[Problem description] Wherever a line of the listing holds the string "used", copy that line.
Given records Block Start
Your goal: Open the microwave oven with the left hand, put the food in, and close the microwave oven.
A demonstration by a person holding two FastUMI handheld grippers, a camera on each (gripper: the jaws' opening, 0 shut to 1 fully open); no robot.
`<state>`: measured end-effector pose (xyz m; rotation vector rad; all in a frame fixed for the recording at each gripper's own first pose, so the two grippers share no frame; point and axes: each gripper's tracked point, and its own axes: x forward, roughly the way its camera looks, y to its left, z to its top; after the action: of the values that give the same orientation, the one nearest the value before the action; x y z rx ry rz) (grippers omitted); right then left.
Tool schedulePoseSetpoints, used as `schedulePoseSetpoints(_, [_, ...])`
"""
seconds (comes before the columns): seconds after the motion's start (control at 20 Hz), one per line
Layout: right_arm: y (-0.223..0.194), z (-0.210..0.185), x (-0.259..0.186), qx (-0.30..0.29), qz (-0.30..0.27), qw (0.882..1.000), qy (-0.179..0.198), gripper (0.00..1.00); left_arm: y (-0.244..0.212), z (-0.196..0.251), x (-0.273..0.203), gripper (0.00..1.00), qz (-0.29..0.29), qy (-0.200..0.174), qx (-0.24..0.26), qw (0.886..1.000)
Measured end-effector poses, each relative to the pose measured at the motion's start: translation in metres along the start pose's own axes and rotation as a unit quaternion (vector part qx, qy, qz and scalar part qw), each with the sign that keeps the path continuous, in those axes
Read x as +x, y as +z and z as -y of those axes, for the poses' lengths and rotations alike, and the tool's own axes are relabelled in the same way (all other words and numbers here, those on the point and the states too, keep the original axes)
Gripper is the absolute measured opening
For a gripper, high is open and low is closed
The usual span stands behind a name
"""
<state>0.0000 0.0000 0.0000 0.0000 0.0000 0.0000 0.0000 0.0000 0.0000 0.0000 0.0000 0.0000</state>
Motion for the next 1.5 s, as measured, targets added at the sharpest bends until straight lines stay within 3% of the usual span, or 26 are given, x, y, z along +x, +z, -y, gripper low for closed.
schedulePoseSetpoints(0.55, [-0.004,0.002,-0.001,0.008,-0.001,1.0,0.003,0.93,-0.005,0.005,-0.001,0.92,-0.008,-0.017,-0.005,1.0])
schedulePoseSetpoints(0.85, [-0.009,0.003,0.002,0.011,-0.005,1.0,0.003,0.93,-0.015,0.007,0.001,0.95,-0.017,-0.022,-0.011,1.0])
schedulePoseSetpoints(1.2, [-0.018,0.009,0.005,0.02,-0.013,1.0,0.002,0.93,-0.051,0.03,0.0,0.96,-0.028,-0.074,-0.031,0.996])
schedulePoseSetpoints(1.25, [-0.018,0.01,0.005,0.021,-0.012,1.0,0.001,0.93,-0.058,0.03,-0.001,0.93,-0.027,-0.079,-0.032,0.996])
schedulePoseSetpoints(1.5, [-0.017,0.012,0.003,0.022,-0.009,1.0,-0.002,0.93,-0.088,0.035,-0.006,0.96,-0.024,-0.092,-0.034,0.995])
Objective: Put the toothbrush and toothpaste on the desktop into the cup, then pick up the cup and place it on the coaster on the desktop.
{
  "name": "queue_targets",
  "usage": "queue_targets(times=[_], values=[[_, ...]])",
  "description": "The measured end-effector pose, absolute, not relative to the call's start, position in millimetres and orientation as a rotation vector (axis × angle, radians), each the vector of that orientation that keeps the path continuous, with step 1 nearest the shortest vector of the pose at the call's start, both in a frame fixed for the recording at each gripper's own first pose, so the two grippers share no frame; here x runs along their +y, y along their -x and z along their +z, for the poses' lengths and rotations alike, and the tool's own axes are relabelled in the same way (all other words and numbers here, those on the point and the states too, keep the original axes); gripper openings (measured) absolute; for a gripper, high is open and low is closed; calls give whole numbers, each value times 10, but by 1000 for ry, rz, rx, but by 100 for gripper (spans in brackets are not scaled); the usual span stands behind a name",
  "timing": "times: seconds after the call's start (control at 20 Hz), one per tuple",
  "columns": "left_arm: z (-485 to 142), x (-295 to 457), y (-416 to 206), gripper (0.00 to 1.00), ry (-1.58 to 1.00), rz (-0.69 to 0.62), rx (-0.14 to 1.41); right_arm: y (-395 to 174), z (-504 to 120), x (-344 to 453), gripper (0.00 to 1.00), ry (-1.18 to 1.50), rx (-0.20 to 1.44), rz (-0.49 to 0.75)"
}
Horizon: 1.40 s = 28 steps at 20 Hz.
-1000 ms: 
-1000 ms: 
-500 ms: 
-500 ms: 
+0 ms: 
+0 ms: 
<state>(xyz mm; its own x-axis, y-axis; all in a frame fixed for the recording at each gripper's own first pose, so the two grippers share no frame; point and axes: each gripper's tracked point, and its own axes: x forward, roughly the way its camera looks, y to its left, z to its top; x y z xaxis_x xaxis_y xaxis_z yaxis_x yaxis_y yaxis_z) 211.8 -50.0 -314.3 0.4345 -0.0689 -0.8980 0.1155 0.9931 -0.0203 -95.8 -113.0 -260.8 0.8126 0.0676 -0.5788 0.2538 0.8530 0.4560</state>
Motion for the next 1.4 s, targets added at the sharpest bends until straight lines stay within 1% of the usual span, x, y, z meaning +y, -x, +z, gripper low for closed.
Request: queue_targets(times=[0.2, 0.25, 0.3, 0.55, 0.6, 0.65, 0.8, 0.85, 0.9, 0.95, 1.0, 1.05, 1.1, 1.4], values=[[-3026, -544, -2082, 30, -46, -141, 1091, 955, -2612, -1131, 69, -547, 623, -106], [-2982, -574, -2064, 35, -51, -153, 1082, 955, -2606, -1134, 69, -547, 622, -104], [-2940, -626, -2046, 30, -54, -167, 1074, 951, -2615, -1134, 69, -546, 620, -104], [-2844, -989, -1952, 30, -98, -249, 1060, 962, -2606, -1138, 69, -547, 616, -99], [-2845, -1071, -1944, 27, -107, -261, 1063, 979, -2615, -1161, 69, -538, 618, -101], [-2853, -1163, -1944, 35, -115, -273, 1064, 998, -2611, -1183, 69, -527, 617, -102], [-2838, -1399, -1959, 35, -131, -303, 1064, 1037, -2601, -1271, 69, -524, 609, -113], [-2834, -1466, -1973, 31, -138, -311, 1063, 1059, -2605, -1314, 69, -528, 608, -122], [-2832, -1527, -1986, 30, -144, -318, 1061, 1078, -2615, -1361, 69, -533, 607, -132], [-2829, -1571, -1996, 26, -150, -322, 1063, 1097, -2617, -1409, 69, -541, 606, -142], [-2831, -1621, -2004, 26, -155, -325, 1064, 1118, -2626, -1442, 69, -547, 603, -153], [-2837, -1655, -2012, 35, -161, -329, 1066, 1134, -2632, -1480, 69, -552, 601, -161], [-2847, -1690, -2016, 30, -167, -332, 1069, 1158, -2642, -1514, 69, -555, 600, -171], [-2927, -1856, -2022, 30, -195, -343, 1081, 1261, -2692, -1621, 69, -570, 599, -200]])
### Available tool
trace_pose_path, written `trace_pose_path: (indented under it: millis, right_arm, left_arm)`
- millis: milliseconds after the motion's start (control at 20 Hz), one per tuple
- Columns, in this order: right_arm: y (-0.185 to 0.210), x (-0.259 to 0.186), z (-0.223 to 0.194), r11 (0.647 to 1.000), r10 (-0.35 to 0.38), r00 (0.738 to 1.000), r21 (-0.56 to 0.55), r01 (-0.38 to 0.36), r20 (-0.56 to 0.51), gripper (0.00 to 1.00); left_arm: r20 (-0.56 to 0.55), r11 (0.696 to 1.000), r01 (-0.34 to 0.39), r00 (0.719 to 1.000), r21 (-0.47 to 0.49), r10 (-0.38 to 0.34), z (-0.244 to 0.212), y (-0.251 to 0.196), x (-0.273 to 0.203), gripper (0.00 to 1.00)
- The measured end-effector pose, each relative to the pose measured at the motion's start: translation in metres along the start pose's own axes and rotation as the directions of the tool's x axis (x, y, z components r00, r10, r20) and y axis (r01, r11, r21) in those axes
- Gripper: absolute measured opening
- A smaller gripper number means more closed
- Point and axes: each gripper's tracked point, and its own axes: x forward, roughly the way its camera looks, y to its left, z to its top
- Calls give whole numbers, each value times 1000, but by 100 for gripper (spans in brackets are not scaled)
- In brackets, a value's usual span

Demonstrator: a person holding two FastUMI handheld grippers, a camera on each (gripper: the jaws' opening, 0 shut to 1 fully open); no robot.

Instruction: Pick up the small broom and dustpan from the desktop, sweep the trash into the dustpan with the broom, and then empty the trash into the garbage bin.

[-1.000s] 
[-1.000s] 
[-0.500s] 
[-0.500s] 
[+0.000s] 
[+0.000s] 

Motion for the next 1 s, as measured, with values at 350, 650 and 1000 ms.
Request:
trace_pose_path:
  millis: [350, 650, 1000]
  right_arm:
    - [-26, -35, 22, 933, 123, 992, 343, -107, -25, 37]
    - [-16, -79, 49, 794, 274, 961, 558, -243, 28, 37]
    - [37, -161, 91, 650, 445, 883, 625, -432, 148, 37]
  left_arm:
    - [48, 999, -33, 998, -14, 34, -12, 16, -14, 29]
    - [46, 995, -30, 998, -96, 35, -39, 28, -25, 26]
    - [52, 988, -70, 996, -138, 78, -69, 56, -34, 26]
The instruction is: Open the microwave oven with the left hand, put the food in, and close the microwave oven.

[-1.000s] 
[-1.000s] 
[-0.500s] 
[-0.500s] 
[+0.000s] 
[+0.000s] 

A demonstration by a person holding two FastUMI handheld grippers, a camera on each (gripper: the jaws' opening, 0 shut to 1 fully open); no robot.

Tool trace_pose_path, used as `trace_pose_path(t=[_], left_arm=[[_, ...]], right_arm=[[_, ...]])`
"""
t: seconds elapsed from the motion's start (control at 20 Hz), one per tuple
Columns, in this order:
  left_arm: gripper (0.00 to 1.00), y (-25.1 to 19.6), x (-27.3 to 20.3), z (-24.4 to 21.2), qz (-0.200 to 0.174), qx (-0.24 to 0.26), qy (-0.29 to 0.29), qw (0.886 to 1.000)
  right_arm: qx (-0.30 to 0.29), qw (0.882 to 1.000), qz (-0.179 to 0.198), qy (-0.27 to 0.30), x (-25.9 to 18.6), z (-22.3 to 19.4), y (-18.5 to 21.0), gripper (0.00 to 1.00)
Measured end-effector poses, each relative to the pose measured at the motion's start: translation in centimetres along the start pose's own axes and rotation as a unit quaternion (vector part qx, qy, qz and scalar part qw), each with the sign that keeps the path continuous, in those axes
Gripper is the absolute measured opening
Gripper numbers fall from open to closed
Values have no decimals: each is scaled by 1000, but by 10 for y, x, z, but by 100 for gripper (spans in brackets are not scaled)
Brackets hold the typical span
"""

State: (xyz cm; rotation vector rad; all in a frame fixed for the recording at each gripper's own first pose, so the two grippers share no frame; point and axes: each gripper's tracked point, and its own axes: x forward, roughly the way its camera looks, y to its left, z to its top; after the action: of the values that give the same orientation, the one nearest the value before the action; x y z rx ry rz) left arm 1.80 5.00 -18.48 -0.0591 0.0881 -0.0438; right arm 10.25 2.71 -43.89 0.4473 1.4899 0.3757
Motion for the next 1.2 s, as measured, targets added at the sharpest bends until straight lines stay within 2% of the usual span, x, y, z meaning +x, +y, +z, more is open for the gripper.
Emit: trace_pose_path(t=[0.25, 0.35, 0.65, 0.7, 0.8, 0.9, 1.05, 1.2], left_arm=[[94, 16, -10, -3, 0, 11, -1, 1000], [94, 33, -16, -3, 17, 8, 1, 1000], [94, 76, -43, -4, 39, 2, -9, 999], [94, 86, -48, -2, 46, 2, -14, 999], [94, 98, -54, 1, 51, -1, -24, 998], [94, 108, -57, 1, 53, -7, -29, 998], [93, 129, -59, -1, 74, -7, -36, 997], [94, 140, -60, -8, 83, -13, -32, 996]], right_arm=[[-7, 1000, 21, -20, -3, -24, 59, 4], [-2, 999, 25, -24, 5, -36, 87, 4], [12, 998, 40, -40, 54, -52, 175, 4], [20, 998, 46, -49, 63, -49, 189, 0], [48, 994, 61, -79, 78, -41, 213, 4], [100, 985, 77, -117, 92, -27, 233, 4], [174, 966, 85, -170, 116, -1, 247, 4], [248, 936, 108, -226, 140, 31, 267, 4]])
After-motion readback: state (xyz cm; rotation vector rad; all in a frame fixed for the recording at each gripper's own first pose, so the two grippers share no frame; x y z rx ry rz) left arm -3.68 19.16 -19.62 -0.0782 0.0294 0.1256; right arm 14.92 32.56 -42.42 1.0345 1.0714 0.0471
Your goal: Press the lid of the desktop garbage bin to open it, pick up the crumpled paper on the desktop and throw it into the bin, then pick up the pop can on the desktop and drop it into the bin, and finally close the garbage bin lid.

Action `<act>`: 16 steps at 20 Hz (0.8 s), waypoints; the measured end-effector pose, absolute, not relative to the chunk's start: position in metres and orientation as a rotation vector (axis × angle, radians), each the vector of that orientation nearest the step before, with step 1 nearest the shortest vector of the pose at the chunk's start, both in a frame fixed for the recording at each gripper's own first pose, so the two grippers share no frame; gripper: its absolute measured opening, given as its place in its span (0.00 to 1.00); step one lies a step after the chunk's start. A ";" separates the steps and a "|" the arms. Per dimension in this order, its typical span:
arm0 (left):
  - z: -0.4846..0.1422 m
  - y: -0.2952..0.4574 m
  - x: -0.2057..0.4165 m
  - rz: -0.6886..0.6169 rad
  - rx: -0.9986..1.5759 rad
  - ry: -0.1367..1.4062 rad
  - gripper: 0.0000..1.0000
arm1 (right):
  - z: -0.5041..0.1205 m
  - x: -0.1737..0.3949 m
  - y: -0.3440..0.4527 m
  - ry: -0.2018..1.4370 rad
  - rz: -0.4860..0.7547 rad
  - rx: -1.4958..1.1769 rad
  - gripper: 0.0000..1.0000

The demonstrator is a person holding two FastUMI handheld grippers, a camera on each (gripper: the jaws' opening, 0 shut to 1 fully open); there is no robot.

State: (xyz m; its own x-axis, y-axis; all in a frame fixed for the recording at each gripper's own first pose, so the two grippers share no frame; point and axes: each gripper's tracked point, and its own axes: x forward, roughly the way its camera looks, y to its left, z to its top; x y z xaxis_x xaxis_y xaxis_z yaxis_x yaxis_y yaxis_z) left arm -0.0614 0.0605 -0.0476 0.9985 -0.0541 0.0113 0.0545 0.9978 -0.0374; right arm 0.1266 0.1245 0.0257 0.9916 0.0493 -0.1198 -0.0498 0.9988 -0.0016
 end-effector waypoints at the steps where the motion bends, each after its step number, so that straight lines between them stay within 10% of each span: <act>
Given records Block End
[Task solution]
Tool schedulePoseSetpoints, used as `schedulePoseSetpoints(_, [_, ...])`
Tool trace_pose_path, used as `trace_pose_path(t=[_], left_arm=[[_, ...]], right_arm=[[_, ...]])`

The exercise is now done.